*Try it*: Your answer must be the lines from the first record through the line that contains "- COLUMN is", copied exactly and without any pictures.

*Dataset records*:

──────

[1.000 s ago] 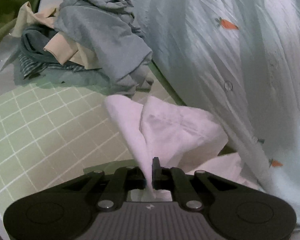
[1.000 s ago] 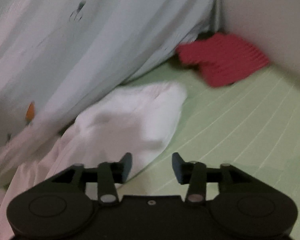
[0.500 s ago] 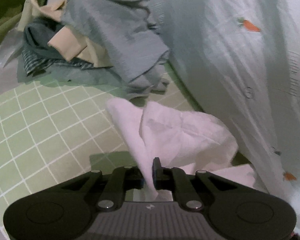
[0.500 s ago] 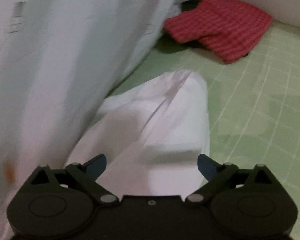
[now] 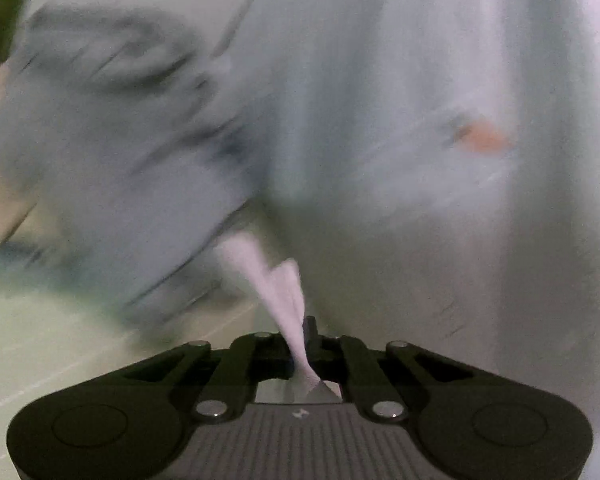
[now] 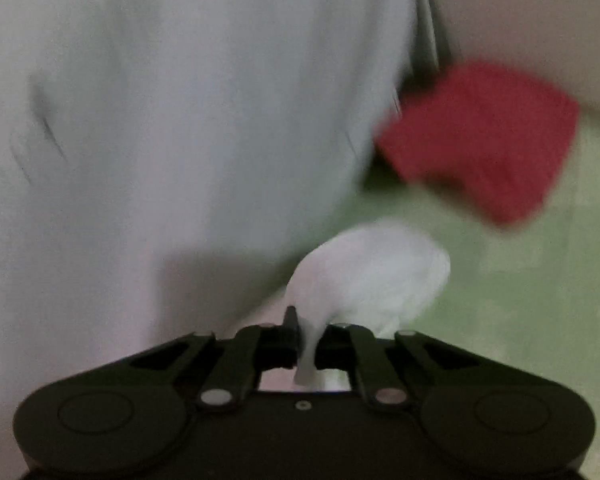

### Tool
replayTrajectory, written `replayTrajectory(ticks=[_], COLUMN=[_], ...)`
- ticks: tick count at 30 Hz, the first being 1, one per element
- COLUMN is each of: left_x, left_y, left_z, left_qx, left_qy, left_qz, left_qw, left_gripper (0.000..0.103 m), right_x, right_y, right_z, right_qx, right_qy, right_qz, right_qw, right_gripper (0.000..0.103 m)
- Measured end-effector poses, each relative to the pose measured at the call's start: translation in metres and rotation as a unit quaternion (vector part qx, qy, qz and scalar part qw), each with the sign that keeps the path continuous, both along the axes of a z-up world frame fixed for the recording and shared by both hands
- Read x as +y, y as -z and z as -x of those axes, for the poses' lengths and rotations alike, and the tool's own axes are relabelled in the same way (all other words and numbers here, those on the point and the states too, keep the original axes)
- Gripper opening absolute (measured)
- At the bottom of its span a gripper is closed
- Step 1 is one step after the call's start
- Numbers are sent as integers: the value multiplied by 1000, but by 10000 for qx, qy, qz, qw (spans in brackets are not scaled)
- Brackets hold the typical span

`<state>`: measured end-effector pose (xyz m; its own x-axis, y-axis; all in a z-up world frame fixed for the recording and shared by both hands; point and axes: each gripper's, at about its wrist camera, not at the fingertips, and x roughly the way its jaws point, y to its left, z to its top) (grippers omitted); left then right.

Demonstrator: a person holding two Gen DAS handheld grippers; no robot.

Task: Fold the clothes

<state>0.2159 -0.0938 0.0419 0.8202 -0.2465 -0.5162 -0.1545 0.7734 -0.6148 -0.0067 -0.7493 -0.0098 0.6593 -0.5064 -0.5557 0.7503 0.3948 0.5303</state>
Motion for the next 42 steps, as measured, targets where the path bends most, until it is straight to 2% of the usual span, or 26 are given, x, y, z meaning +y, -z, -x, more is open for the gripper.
replayTrajectory(ticks=[3, 5, 6, 8, 9, 11, 13, 15, 17, 19, 21, 22, 23, 26, 28, 33, 35, 38, 42], left_x=[-3, 0, 2, 8, 12, 21, 37, 56, 71, 77, 74, 72, 69, 72, 76, 93, 97, 99, 99], left_y=[-52, -64, -67, -53, -38, 1, 41, 72, 90, 93, 83, 77, 73, 64, 60, 54, 57, 69, 95], left_z=[24, 54, 69, 96, 107, 129, 149, 165, 180, 192, 197, 198, 198, 200, 199, 199, 194, 187, 183], left_qx=[-791, -1005, -1077, -859, -598, 64, 812, 1499, 1812, 1794, 1642, 1564, 1495, 1304, 1300, 1339, 1413, 1619, 1983], left_qy=[193, 252, 275, 284, 236, 82, -195, -463, -579, -632, -632, -611, -585, -587, -621, -667, -521, -267, 14], left_qz=[35, -163, -279, -554, -641, -743, -638, -436, -199, -147, -435, -578, -673, -647, -665, -724, -682, -467, 155], left_qw=[9967, 9945, 9934, 9944, 9959, 9972, 9945, 9867, 9815, 9816, 9834, 9841, 9847, 9876, 9873, 9861, 9862, 9853, 9800], left_gripper=[4, 4, 5, 5, 5, 4, 4, 4, 7, 11, 12, 13, 16, 22, 22, 23, 24, 29, 29], right_x=[11, 26, 34, 47, 51, 55, 59, 71, 82, 92, 92, 92, 93, 94, 95, 121, 133, 149, 171], right_y=[-70, -96, -100, -85, -71, -25, 24, 66, 79, 83, 74, 68, 62, 52, 48, 40, 36, 35, 34], right_z=[36, 68, 83, 112, 125, 147, 164, 178, 184, 186, 181, 180, 178, 175, 173, 174, 172, 166, 155], right_qx=[-623, -714, -639, -210, 61, 707, 1413, 2048, 2383, 2627, 2654, 2624, 2541, 2388, 2322, 2478, 2525, 2536, 2578], right_qy=[58, 53, 61, 93, 110, 111, -2, -168, -387, -566, -623, -638, -643, -598, -559, -448, -396, -410, -590], right_qz=[676, 1230, 1458, 1695, 1664, 1164, 660, 377, 423, 564, 695, 739, 755, 742, 742, 1077, 1205, 1307, 1290], right_qw=[9957, 9898, 9872, 9853, 9860, 9906, 9878, 9779, 9695, 9616, 9596, 9600, 9621, 9664, 9682, 9618, 9592, 9576, 9557], right_gripper=[5, 5, 5, 5, 5, 5, 5, 5, 9, 13, 26, 39, 46, 57, 60, 73, 84, 95, 99])
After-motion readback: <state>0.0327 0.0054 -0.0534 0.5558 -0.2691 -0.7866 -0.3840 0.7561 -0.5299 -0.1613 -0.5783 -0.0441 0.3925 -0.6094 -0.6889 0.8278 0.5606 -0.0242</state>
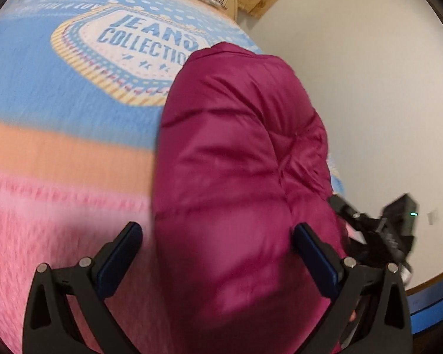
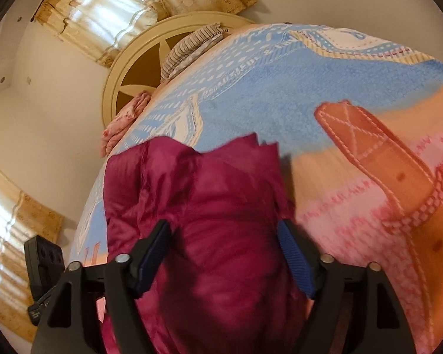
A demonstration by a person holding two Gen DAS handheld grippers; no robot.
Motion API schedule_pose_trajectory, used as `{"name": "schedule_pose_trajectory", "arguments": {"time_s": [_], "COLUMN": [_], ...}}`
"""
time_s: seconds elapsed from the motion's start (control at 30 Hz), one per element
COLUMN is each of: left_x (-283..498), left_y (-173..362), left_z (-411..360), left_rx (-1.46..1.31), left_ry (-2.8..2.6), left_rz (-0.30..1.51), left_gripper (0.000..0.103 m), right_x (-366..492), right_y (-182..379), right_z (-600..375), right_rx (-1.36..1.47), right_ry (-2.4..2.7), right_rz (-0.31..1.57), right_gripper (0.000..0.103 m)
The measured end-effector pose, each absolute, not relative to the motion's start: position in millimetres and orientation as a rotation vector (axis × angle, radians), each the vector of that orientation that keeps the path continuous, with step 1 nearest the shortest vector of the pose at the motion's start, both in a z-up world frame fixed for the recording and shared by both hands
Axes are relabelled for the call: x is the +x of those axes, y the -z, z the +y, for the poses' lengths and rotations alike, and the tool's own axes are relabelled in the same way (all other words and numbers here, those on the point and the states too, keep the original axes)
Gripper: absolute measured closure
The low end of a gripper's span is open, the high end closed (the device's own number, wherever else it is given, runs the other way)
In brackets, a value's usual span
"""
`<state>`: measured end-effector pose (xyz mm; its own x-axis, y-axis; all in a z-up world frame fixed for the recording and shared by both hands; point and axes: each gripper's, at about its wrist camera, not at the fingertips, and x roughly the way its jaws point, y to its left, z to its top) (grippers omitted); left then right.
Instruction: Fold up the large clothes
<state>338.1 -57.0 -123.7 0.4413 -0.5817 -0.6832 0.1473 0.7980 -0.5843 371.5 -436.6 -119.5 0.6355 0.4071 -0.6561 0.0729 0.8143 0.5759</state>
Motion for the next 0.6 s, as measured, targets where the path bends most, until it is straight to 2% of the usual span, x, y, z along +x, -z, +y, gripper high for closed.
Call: {"name": "schedule_pose_trajectory", "arguments": {"time_s": [0.17,0.2,0.23,0.4,0.53,0.6], "left_x": [319,319,318,301,278,263], "left_y": [124,124,124,112,95,84], "left_z": [-67,-65,-67,-73,-70,-69], "left_rx": [-0.436,-0.433,-0.434,-0.391,-0.337,-0.302], "left_ry": [0.506,0.517,0.537,0.559,0.527,0.499], "left_rz": [0.975,0.969,0.964,0.92,0.884,0.854], "left_gripper": [0.0,0.0,0.005,0.034,0.048,0.048], "right_x": [360,359,358,352,338,333], "right_y": [120,120,121,122,111,106], "right_z": [-428,-425,-420,-415,-401,-393], "right_rx": [0.572,0.56,0.547,0.574,0.54,0.533], "right_ry": [-0.294,-0.306,-0.327,-0.385,-0.404,-0.42], "right_rz": [0.876,0.881,0.895,0.897,0.871,0.864], "right_gripper": [0.021,0.023,0.027,0.062,0.069,0.07]}}
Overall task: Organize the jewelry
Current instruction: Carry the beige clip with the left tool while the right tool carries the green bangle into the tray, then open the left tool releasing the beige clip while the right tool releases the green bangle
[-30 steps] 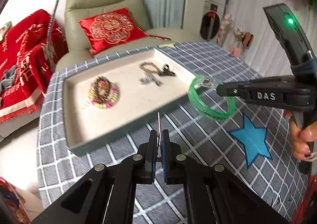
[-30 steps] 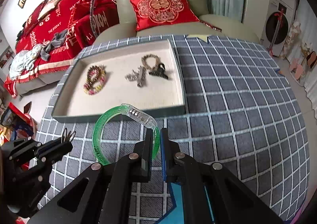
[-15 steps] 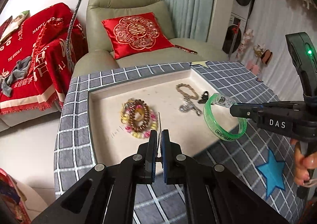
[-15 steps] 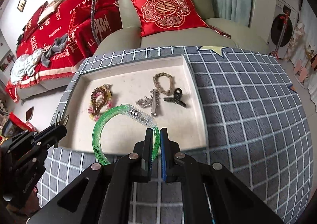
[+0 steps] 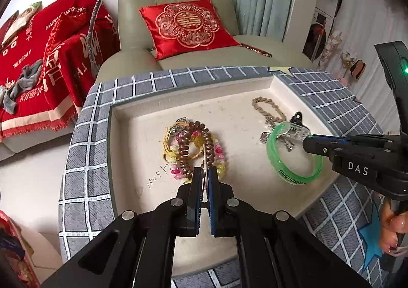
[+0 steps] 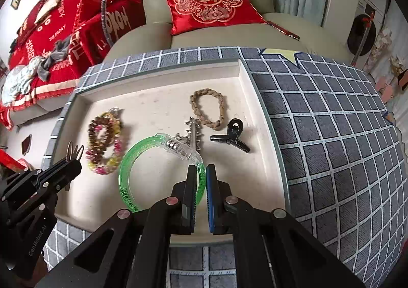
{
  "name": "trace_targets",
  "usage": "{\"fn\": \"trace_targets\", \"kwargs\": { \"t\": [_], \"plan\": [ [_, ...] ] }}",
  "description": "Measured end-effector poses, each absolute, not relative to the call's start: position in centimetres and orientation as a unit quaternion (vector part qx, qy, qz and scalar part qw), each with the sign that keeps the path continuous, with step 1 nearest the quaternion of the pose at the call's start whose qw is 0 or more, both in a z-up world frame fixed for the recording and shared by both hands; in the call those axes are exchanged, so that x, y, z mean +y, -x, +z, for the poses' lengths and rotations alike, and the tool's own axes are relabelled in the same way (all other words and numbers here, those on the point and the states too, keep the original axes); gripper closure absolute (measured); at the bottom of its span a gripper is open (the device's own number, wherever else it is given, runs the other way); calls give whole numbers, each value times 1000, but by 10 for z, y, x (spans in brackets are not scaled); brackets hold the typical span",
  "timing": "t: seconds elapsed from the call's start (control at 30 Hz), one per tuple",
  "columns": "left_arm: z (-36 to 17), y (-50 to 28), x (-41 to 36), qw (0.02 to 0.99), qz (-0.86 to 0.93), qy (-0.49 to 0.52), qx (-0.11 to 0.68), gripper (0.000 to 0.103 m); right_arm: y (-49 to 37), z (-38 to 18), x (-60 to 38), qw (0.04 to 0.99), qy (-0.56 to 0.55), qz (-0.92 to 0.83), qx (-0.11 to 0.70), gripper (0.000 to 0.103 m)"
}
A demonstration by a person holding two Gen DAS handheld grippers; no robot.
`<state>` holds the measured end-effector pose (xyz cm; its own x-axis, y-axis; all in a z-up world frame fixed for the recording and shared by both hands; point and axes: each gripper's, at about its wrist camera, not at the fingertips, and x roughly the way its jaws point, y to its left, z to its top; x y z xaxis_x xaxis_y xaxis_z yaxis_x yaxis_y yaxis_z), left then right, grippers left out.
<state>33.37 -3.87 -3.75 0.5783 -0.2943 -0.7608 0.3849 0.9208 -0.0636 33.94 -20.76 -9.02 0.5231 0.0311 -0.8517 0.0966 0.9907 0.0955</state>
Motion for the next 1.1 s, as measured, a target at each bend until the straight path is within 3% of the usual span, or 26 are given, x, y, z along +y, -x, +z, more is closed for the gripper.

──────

*Answer area*:
[1.000 s ago] 
[1.000 s ago] 
[0.500 s ago] 
[0.500 s ago] 
[now] 
[now] 

### Tool
replayTrajectory, written `replayTrajectory(ticks=[_], COLUMN=[_], ...)`
- ticks: tick count at 30 Hz, the first being 1, one per element
- COLUMN is each of: left_x, left_y, left_z, left_qx, left_qy, left_qz, left_qw, left_gripper (0.000..0.103 m), right_x, right_y, right_z, right_qx, right_qy, right_qz, right_qw, right_gripper (0.000..0.103 m)

No further output will be produced for this exercise.